- _Work order_: Copy the full listing, changing nothing.

- _Supplied data_:
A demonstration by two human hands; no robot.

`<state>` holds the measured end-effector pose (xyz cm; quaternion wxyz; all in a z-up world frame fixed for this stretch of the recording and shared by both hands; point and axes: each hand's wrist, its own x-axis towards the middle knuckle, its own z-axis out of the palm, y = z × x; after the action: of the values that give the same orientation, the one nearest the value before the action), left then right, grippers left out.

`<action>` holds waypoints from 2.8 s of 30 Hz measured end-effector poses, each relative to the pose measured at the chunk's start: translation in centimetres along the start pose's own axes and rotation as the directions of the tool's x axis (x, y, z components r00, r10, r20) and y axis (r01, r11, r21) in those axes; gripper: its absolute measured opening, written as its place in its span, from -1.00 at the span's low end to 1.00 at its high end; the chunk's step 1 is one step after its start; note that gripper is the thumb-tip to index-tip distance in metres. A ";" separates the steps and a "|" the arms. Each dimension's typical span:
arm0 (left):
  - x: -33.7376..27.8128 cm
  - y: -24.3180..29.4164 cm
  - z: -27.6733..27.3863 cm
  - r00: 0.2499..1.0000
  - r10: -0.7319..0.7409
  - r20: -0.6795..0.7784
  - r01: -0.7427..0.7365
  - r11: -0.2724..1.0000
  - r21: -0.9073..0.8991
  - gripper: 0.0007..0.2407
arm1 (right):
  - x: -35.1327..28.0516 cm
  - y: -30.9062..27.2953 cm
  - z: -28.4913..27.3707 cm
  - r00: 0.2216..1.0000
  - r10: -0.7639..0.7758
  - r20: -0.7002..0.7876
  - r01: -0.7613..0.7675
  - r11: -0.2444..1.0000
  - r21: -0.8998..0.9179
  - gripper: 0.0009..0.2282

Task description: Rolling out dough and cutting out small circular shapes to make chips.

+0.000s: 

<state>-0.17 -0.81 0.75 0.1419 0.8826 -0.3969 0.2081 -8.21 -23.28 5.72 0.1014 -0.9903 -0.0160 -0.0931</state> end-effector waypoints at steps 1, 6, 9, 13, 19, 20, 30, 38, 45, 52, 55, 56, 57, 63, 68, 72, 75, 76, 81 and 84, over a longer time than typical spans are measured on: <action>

- _The answer_:
A demonstration by two human hands; no robot.

`<state>` holds the measured end-effector pose (xyz cm; quaternion wxyz; all in a z-up world frame fixed for this stretch of the recording and shared by both hands; point and axes: each hand's wrist, its own x-axis towards the middle knuckle, its own z-axis out of the palm, y = z × x; after the action: of the values that give the same orientation, the one nearest the value before the action), left then right, grippers left out.

`<action>` holds waypoints from 2.8 s of 30 Hz measured end-effector poses, each relative to the pose measured at the chunk's start: translation in centimetres along the start pose's own axes and rotation as the directions of the tool's x axis (x, y, z components r00, r10, r20) and y axis (r01, r11, r21) in those axes; gripper: its absolute measured opening, written as its place in its span, from -1.00 at the span's low end to 1.00 at its high end; the chunk's step 1 is one step after its start; note that gripper is the thumb-tip to index-tip distance in metres. A ";" separates the steps and a "|" the arms. Each dimension's typical span:
arm0 (left):
  - x: -33.7376..27.8128 cm
  - y: -24.3180..29.4164 cm
  - z: -27.6733..27.3863 cm
  - r00: 0.2499..1.0000
  - r10: -0.7319..0.7409
  - r20: -0.6795..0.7784
  - r01: -0.7427..0.7365
  - r11: -0.2724..1.0000
  - r21: -0.9073..0.8991
  - gripper: 0.0007..0.2407
arm1 (right):
  - x: -35.1327..28.0516 cm
  - y: -30.9062..27.2953 cm
  - z: -28.4913..27.3707 cm
  - r00: 0.2216..1.0000
  - r10: -0.7639..0.7758
  - r20: -0.7002..0.7876
  - r01: -0.7613..0.7675
  - r11: -0.2444..1.0000
  - r21: -0.8998..0.9179
  - gripper: 0.0009..0.2282

Task description: Rolling out dough and cutting out small circular shapes to make chips.

+0.000s: 

<state>-0.17 -0.81 0.75 0.1419 0.8826 -0.3969 0.2081 -8.21 -23.28 5.72 0.1014 -0.9903 -0.0160 -0.0931</state> end-effector waypoints at steps 1, 6, 9, 13, 19, 20, 30, 38, 45, 52, 55, 56, 57, 63, 68, 72, 75, 76, 81 and 84, over a longer time than typical spans are measured on: <action>

That is the complete answer to the exercise.